Der C64 war keine Offenbarung für mich, dafür bin ich zu jung. Ich kenne diese Faszination, dass da plötzlich etwas auf dem Bildschirm ist, das man steuern kann, diesen plötzlichen Übergang des Fernsehens ins Interaktive, nur aus Erzählungen. Für mich war es immer normal, dass das so funktionierte. Nur nicht zu Hause, damals noch nicht. Wir waren viel zu spät dran mit dem C64, denn mit Technik waren meine Eltern immer langsam: Videorekorder, CD-Player, alle diese Dinge hatten wir erst, als klar war, dass sie nicht mehr weggehen würden. Tatsächlich gab es sogar eine Zeit, in der meine Eltern das Antennenkabel des Fernsehers versteckten, wenn sie nicht da waren, damit ich mir nichts unkontrolliert ansehen konnte.

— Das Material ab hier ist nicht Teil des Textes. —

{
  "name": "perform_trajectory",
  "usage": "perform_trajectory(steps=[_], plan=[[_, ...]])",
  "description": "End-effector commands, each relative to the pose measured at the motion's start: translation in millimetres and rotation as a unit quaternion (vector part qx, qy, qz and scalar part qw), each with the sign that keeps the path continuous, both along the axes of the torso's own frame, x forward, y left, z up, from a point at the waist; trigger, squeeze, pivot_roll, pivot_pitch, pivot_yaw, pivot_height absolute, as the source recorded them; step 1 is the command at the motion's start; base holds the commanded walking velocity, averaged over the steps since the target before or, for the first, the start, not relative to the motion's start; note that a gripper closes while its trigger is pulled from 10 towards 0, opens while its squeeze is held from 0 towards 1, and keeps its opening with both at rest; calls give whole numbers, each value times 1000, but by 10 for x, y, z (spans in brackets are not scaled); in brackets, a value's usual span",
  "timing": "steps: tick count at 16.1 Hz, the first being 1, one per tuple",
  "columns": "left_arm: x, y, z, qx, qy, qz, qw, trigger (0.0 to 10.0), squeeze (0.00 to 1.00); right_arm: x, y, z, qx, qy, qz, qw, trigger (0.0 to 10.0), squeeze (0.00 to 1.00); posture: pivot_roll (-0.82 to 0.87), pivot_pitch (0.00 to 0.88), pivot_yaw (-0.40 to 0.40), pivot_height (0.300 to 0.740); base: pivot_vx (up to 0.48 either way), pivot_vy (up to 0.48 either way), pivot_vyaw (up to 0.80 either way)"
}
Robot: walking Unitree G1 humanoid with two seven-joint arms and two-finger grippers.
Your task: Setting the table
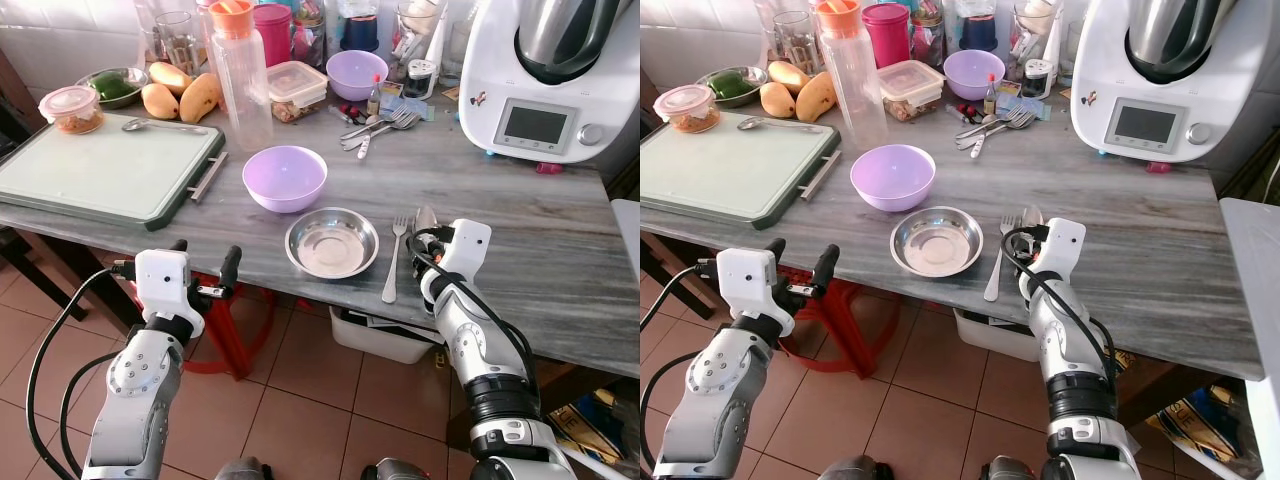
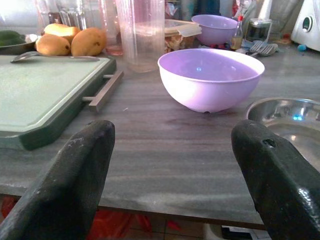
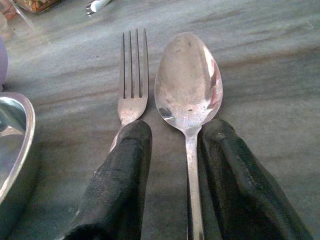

Der C64 kam von einem Onkel, der ihn, gut zehn Jahre nach Einführung des Gerätes, nicht mehr brauchte. Es gab einen Stapel wabbliger 5¼-Zoll Disketten dazu, und eine Gebrauchsanleitung voller Zauberworte, aus der ich mir mühsam die eigenartige Beschwörungsformel zusammenklaubte, mit der ich das brotkastenartige Ding dazu bringen konnte, die Spiele auf den Disketten zu starten.

Ich hatte zu dem Zeitpunkt schon andere Systeme gesehen. Meine eigener Game Boy war noch den nächsten Geburtstag oder das nächste Weihnachten entfernt, ich hatte aber natürlich schon einen andächtig in der Hand gehalten. Ich hatte bereits einen Sega Mega Drive und einen Super Nintendo benutzt. Aber das waren die Geräte anderer Leute. Der C64 war das erste Gerät, das fast nur mir gehörte, das ich benutzen konnte, wann ich wollte, wie ich wollte. Als das erste Spiel auf der ersten Diskette endlich geladen war – Air Hockey von einer Spielesammlung namens Indoor Sports – und ich versuchte, die Joysticksteuerung zu begreifen, war ich zwar wenig begeistert, aber bereits verfallen. Das Diskettenlaufwerk röhrte von jetzt an immer häufiger durch das Wohnzimmer. Die piepsigen Sounds von Bowling, Blackjack und Air Hockey mischten sich mit dem bedrohlichen Flüstern um mich herum.

Sicherlich hatten die begrenzten, sicheren, beherrschbaren Spielwelten des C64 etwas damit zu tun, dass ich immer wieder in sie zurückkehrte. Wenige Pixel, klare Regeln, der Joystick mit seinen zwei Knöpfen: Das alles war unheimlich einfach. Kontrollierbar. Ich gewann beim Air Hockey immer. Ich knackte die Highscores beim Bowling. Ich bin immer noch ziemlich gut im Blackjack.

Aber der C64 war auch fundamental anders als alle Geräte, die ich davor kennengelernt hatte. Man musste seine Sprache sprechen, ihm erst einmal gut zureden, damit er etwas tat. Beim Game Boy, beim Mega Drive hatte man nur die Steuerung verstehen müssen, das jeweilige Spiel spielen und irgendwann gewinnen. Beim C64 dagegen musste man das Gerät selbst erobern.